Recreational rowing boats

Edon now do an affordable recreational rowing boat that comes complete with pontoons for cold water rowing and learning. $2150 from

Light fast fun and easy to use

Don’t know how I would feel about
pontoons. Used to scull on the Charles and the Schuylkill whenever the ice was out and never felt a sense of risk. If I were using a rowing craft on rivers-in-general, including class 1-2 whitewater, I think I would rather row a wider hull like an Adirondack boat than fool with pontoons. You can almost rearrange the letters in pontoons to spell “sponsons.”

or make your own…

Pontoons are good. These work well, can be removed in less than a minute if required. The boat is still fast and fun with the pontoons and is also very light. A guideboat weighs a ton and is pretty slow. Yes it’s stable but you don’t get the feed back you get with an Edon. A lot of rec boats are short and fat (and heavy and slow), this one is short and sleek (and light and very robust), the pontoons are great for cold water rowing where falling in can be a hazard, they’re also great for learning.

The Edon is the number one selling trainer in clubs and schools in the UK and Australia and was introduced into the US in 2008.

If you get the chance have a go in one.

They work better the less they’re in
the water. As for the guide boats, they could be much lighter, but evidently no one cares enough.

Just keeping you honest here:

– Last Updated: Feb-10-09 10:59 PM EST –

My screen name tips my hand regarding my personal rowing bias, but since comparing your boat to a guide-boat is an apples-and-oranges thing, I have no axe to grind. Further, I have no doubt that your boat is a better "fitness rowing boat" and a faster boat on calm waters (and when hauling gear or a passenger is not needed) than a guide-boat, so if that's what's important to a particular buyer, it's a better choice. I do have to point out something very suspicious-looking though. You say a guide-boat "weighs a ton", but your website says the "hull weight" of your boat is 45 pounds. While that's not heavy, I just betcha that by the time you add the weight of that hardware-laden sliding seat and those metal outriggers for the oars, you are getting pretty close to the same weight as an average guide-boat, and if bolting on that stuff doesn't put it in the same weight class as a guide-boat, those pontoons and their hardware will certainly do the trick.

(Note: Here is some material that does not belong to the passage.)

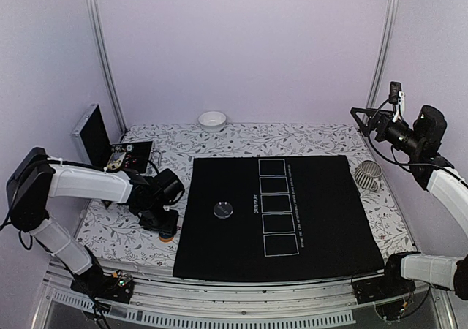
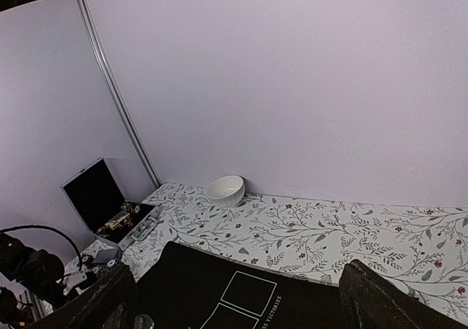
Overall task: Distribute texas hold em gaming equipment
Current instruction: Pick up the small blind button from the center of the board, then pass from the left arm to the right
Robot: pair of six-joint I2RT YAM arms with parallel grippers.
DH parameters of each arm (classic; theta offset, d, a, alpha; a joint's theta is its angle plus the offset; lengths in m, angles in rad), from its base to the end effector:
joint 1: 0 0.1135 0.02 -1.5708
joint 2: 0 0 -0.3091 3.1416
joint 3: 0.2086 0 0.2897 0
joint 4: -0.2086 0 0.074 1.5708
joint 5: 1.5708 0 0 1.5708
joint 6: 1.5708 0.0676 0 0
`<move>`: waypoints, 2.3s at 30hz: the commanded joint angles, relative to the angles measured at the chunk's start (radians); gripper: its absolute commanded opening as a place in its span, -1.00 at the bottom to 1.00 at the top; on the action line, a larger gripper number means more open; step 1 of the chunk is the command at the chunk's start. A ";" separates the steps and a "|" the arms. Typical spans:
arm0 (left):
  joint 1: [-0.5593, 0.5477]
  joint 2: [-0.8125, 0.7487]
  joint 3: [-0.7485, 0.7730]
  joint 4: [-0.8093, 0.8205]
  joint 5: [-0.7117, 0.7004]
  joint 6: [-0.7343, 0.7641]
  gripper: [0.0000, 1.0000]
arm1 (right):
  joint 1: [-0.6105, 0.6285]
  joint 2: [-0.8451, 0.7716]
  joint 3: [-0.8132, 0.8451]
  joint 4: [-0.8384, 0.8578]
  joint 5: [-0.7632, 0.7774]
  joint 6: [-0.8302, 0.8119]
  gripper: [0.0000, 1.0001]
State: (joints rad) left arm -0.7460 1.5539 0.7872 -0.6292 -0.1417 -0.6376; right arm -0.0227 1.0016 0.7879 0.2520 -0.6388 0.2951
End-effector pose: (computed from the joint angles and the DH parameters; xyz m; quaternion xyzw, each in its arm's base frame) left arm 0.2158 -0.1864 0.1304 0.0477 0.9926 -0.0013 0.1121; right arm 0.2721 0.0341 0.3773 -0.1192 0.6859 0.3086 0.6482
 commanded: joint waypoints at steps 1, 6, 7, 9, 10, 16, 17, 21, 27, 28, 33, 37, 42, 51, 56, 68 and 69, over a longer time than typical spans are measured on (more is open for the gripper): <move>0.019 -0.021 0.003 -0.017 0.004 0.009 -0.09 | -0.004 -0.009 0.003 0.013 -0.002 -0.005 0.97; 0.022 -0.056 0.007 -0.020 0.001 0.009 -0.13 | -0.002 -0.009 0.002 0.013 -0.002 -0.005 0.97; 0.022 -0.063 0.008 -0.021 0.001 0.011 -0.13 | -0.002 -0.010 0.001 0.013 -0.004 -0.005 0.96; 0.023 -0.073 0.009 -0.022 0.001 0.012 -0.13 | -0.003 -0.010 0.002 0.013 -0.004 -0.005 0.96; 0.025 -0.076 0.010 -0.024 0.003 0.012 -0.13 | -0.003 -0.011 0.002 0.013 -0.004 -0.004 0.96; 0.022 -0.124 0.049 -0.041 -0.011 0.034 -0.25 | -0.003 -0.006 0.003 0.013 -0.013 0.002 0.96; 0.019 -0.136 0.063 -0.044 -0.017 0.042 -0.26 | -0.003 -0.002 0.006 0.015 -0.019 0.008 0.96; -0.022 -0.169 0.150 -0.052 -0.064 0.101 -0.30 | 0.021 0.056 0.015 0.014 -0.048 0.090 0.85; -0.181 -0.145 0.341 -0.048 -0.184 0.267 -0.32 | 0.320 0.260 0.107 -0.023 -0.080 0.171 0.66; -0.213 -0.138 0.368 -0.042 -0.204 0.298 -0.32 | 0.350 0.306 0.137 -0.038 -0.102 0.168 0.60; -0.355 -0.129 0.438 0.052 -0.285 0.449 -0.29 | 0.528 0.482 0.271 -0.051 -0.253 0.214 0.22; -0.438 -0.141 0.431 0.158 -0.337 0.563 -0.27 | 0.631 0.568 0.340 -0.041 -0.358 0.242 0.10; -0.489 -0.145 0.407 0.255 -0.422 0.669 -0.20 | 0.690 0.616 0.353 0.006 -0.381 0.283 -0.03; -0.545 -0.105 0.426 0.278 -0.529 0.724 -0.16 | 0.775 0.728 0.413 0.032 -0.420 0.306 -0.19; -0.546 -0.097 0.426 0.278 -0.533 0.723 -0.18 | 0.787 0.753 0.460 0.029 -0.424 0.289 -0.29; -0.546 -0.096 0.420 0.285 -0.571 0.723 -0.20 | 0.798 0.769 0.462 0.016 -0.406 0.269 -0.47; -0.546 -0.095 0.420 0.286 -0.574 0.722 -0.19 | 0.801 0.772 0.463 0.015 -0.404 0.269 -0.47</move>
State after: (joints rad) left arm -1.2766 1.4590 1.2068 -0.3775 -0.6861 0.0792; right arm 0.7647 1.7527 1.2339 0.2619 -1.0523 0.5816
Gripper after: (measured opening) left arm 0.486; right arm 0.263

Another thing worth mentioning, which you will hear people say time and time again on this site is that every boat is a design compromise. That's why a "hard sell" approach that is not purpose-driven is usually a bad idea when talking to people who discuss boats on a regular basis. If someone tells you they would prefer a different boat design, don't say yours is "better", tell us exactly what it is designed to do. If you insist your design is better than, in this case, a guide-boat, someone with a guide-boat just might challenge you to a side-by-side comparison where the boat's purpose and existing water conditions would render your boat would either useless or helpless. A one-person race on very flat water without any cargo on-board would NOT be one of those conditions, but there are many other conditions I can think of where your boat would perform very poorly by comparison. So stick to plugging this as a relatively inexpensive boat for fitness rowing without discounting totally different designs in the process, and good luck to you.

One reason they are heavier than…

– Last Updated: Feb-10-09 10:55 PM EST –

... canoes is that they have no thwarts, so they get their stiffness entirely from the hull and gunwales. A lightweight canoe that is very stiff turns into a wet noodle when the thwarts are removed.

I started rowing in sliding-seat boats ona college crew team, so I thought all fixed-seat boats must be slugs. I was very impressed the first time I tried a 16’ guideboat. Sure, a shell will be faster on flat water, but you’d look damn silly trying to balance a shell with your wife, your dog, and a picnic lunch on board. The guideboat can easily do that in chop and still be a pleasure to row.

Good point on the specifics of designs. One of the fun things about studying traditional craft is learning the reasons behind regional differences. Adirondack guideboats, Rangely Lakes boats, dories, peapods, Whitehalls, etc. — all small rowing craft, but all adapted for specific uses. Neat stuff.

The Edon boat looks fine for what it does, but there’s nothing revolutionary about it.